I first met Julia Pascoe while doing a followup interview with her big sister, Margaret Fales. Margaret turns 100 on July 10. Julia is her little sister, and turned 90 on April 1. They both live at Noble Pines in Elk Rapids now.
During the interview, Julia popped in. I was trying to get Margaret to tell me how her parents met. Her answer was, "I don't know. Mother wasn't one to tell things like that. They lived in the same neighborhood, so I can assume."
Julia cut in, "I don't know how they met, but I know how mother and father got engaged. They were neighbors. He was 30 and she was 17. Father came to call on her, and they talked all night over the garden gate. That was a big deal. It must have been where he proposed. Mother said the next thing she knew she was married. The age difference wasn't a big thing back then."
I chose Julia Pascoe for the second round of Elders Project interviews in Elk Rapids for a selfish reason. She grew up in the house my wife and I live in. Where Stone Circle is now, was her dad, John Rutherford's cornfield. Margaret and Julia's mother was Mary Jane Ellis, and the younger sister of my wife's great-grandmother, Eva.
So this column is a family affair, and also a reminder that Stone Circle begins its 27th season on Saturday. I've heard a story about when they were digging the basement for our house, they hit a boulder so big they couldn't move it. So they poured the basement floor over it. I don't know if that is true, but I like the story.

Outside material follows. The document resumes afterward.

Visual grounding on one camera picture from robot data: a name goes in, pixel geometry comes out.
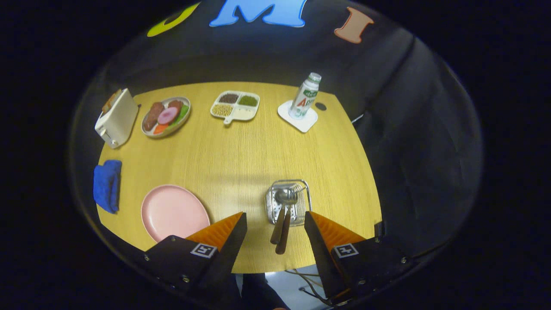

Julia Pascoe (90) Our House
Father was a blacksmith in Charlevoix.
We lived behind the livery stable,
on the south side
close to the bridge.
I used to run away a lot
because I was bored.
I'd get my older sister in trouble.
They were afraid I'd drown.
I was afraid of Margaret.
She ruled
with an iron hand.
Then my family moved where Stone Circle is now.
Dad built that house
when I was six or seven.
We lived a half mile north
of where McLachlans lived
on the corner,
and I went to Creswell School.
To get our drinking water
you'd look straight at the summer sunrise
and go towards it.
On that higher ground
was a little crick.
Just above that crick was a spring.
Father dug a hole
deep as a table.
The water would fill in there.
He would clean it
out every spring.
On top of that ridge
was father's nine acre field.
Now it's part of that new golf course.
They took everything out.
You can't recognize the place.
I loved that nine acre field.
We used to go over that ridge
and walk down to Grandma Ellis' house.
Grandmother's old place
is where Bruce McLachlan's pond is
by the old orchard.
Only two trees are left.
On the south side of the road
are two graves,
two of Grandma's babies.
Two boulders are there now
where all the myrtle is
across from the A-Ga-Ming golf course entrance.
—Terry Wooten
Julia Pascoe Epiphany
The first time I went to Stone Circle,
about twelve years ago …I had an epiphany.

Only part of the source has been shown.